Currently, one of the main issues with cryptocurrency is that price volatility makes it problematic for fulfilling the important role as a means of exchange.
Due to the liquidity of these digital assets, we can trade them and use them as payment solution, as they got a market value.
Therefore comes to cryptocurrency as payment solutions;, the volatility causes a big problem of trust towards the potential users, who never know the exact value of their wallet tomorrow due to the price fluctuations.

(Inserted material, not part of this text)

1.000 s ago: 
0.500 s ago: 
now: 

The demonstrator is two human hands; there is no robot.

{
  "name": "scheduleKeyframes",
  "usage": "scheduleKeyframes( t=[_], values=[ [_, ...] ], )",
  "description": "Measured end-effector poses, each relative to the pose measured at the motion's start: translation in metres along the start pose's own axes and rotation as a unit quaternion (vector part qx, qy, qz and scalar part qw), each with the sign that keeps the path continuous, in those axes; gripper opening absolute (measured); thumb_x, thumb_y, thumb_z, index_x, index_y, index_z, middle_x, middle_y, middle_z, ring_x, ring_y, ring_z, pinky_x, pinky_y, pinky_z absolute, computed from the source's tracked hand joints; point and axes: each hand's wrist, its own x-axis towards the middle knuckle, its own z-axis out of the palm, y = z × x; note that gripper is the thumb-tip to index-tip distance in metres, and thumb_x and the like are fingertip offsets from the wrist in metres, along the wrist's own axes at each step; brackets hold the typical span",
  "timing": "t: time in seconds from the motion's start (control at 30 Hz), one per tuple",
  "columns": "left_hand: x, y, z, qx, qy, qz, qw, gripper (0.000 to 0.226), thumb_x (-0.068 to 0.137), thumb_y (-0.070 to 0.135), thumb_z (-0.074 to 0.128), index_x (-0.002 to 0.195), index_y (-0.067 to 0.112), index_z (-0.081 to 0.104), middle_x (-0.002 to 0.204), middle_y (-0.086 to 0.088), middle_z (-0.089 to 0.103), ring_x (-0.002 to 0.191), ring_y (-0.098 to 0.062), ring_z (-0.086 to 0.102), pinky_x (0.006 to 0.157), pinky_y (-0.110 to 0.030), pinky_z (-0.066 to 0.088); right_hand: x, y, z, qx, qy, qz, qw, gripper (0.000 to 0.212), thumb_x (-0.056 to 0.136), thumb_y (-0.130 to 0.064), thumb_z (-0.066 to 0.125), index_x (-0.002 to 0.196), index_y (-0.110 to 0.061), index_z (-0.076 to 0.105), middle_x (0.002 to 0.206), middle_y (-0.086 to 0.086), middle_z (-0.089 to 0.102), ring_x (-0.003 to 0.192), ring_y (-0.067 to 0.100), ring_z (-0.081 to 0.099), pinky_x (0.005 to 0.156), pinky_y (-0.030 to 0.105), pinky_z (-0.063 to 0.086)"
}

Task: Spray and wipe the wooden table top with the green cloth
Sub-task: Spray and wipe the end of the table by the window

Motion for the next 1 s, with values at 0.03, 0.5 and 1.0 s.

Fortunately, some projects succeed to create what we call stable coins. A stable coin is a coin that doesn’t have a relative or absolute price fluctuation. It is a coin pegged or backed by a collateral asset, and follow its price market. This price stability has been achieved thanks to different methods of intrinsic value management.
Tether, or USDT, as a first example is a digital asset where the price of one coin is always equal to $1 USD. This price stability is an artificial stability. The Company Tether has a bank account and the amount of Tether coins in circulation represents the total amount of USDT that the bank has in.
When the bank increase inputs the amount of tether increase, and when increase outputs the amount of tether decrease. That specific particularity makes Tether an interesting opportunity as a store of value, as we are sure that my counter value in Fiat (non-blockchain-based currency) of tether in my wallet will be the same when I will go out with friends tonight. This system possess advantages, but as well disadvantages.
Exchanges need to have specific technologic plugs with the Tether company in order to follow market needs, which create always a price a slightly fluctuating (max 10%). So tether is pegged to USD, but other coins pegged to a basket of multiple fiat currencies exist. This type of coin is more interesting for a long term trader, as there is less risk of market depreciation of a basket of underlying assets rather than only one Fiat backed coin.
At the same time, a stable coin can be crypto-collateralized, a corner supported by another crypto-currency. To compensate for the volatility, the stable corner is over-adjusted. For example, the equivalent of $1,000 worth of bitcoins may be required to issue the equivalent of $1 worth of stable corners. Even if the Bitcoin loses 30% of its value, the stable corner remains covered.
Stable coins can be also pegged by real physical assets, like commodities (gold, silver, copper…) These assets have a lower correlation with Fiat currencies, as a physical asset act as an intermediary.
Blockchain technology is limitless and enables various stable coins initiatives. An alternative to standard stable coins is Fieldcoin. Fieldcoin is developing a platform to trade physical lands easily by the use of cryptocurrencies. They hope to release their product very soon.
The project applies a mechanism to stabilize the market price of its token during downtrend market cycles. Indeed, Fieldcoin implements a Trade Back protocol intended to act as a cushion if the token market cap drops under a certain threshold ratio to the total value of the company assets. In consequence, Fieldcoin tokens can be used at a certain price on its platform, independently of the price displayed on the exchanges.
Another interesting aspect of a Trade Back Token is the capitalization on the upward trend. In other words, it is a minting process that is calculated when the token price goes up to provide liquid assets to grow the ecosystem and limit eventual devastating market pullbacks. Only a very small percentage of FLC will be minted to ensure steady token price inflation.
As Cartam is a project allowing safe & easy P2P transactions with cryptocurrencies, it is relevant to say that including more and more stable coins into the wallet and ecosystem is one of the future mission of Magna Numeris. After the launch of the V1 of the Cartam App, we will investigate more and more into the potential integration of these techs into the system, as they need use cases to really shine bright.